According to what has been described, a fixing device is provided, as well as a solar tracker comprising said fixing device, which reduces the elements to be used, allows adjustment to the thicknesses of the photovoltaic modules (1) without modification or addition of no element, and allows it to be placed directly at its installation point of the rotation axis (7), which facilitates its placement and replacement in an isolated manner.

Preferably, the solar tracker comprises the axis of rotation (7), this having an upper face (7.2) and a lower face (7.3), these (7.2, 7.3) being parallel to each other. Through the upper face (7.2) the axis of rotation (7) contacts the support, and more preferably with the recesses (4.2'), and through the lower face (7.3) the axis of rotation (7) contacts the plate ( 6). In this way, the fixation of the device of the invention in the axis of rotation (7) is optimized, the device being prevented from rotating in said axis (7).

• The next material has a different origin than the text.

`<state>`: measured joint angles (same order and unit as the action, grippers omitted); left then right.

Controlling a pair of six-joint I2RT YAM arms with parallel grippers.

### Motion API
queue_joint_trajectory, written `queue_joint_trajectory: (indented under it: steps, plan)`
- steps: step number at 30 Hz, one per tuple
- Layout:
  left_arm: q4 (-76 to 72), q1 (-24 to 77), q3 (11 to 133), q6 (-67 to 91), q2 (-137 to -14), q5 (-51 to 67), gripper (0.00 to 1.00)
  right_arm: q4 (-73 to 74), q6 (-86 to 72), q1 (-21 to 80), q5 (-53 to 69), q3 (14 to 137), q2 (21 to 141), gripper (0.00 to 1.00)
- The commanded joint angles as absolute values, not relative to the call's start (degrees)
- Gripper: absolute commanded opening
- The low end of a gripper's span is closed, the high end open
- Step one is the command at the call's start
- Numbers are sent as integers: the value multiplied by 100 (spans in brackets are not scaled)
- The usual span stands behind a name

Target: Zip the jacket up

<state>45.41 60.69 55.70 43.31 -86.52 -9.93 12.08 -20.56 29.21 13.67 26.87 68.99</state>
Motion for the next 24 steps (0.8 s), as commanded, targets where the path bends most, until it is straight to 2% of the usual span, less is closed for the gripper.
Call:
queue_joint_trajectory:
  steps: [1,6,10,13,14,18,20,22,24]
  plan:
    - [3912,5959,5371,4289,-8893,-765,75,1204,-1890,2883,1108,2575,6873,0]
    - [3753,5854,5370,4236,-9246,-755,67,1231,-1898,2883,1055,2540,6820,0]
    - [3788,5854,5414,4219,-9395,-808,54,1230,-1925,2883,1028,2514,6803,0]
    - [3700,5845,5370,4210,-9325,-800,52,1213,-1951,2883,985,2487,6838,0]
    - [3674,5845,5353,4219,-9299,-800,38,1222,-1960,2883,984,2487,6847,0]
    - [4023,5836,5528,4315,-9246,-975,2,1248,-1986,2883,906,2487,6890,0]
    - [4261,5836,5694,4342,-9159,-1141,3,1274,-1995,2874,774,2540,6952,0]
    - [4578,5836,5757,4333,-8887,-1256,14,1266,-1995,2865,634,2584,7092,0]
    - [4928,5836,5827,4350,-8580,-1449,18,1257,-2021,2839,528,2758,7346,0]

Also, preferably the axis of rotation (7) has two lateral faces (7.1) and parallel to each other to be arranged parallel to the elongated elements (5.1).

Claims (7)

1. - Fixing device for photovoltaic modules, characterized in that it comprises: - a body (2) having a bottom (2.1) with first holes (2.3) and at least one flange (3) to contact a photovoltaic module (1); - a support (4) to contact the photovoltaic module (1) and a rotation axis (7) of a solar tracker, which has a base (4.1) with second holes (4.3); - a plate (6) to contact the axis of rotation (7); Y - tightening means configured to go through the first holes (2.3) and the second holes (4.3); - the tightening means comprise elongated elements (5.1) insertable through the first holes (2.3) and the second holes (4.3); such that, in use, the photovoltaic module (1) is retained between the at least one flange (3) of the body (2) and the base (4.1) of the support (4), and the axis of rotation (7) is retained between the support (4) and the plate (6), characterized in that the tightening means comprise an intermediate section (5.3) for joining the elongated elements (5.1), and in that the intermediate section (5.3) in use is located on the bottom (2.1). 2. - Fixation device according to claim 1, characterized in that there are two tabs (3) projecting from a first side of the body (2). 3. - Fixation device according to claim 2, characterized in that the body (2) additionally has two of the tabs (3) projecting from a second side of the body (2). 4. - Fixation device according to any one of the preceding claims, characterized in that the support (4) has wings (4.2) with a recess (4.2 ') for receiving the axis of rotation (7). 5. - Fixation device according to any one of the preceding claims, characterized in that the plate (6) has third holes (6.1) through which the elongated elements (5.1) are insertable. 6. - Fixation device according to any one of the preceding claims, characterized in that the elongated elements (5.1) are head screws. 7. Solar tracker comprising a photovoltaic module fixing device according to any one of the preceding claims.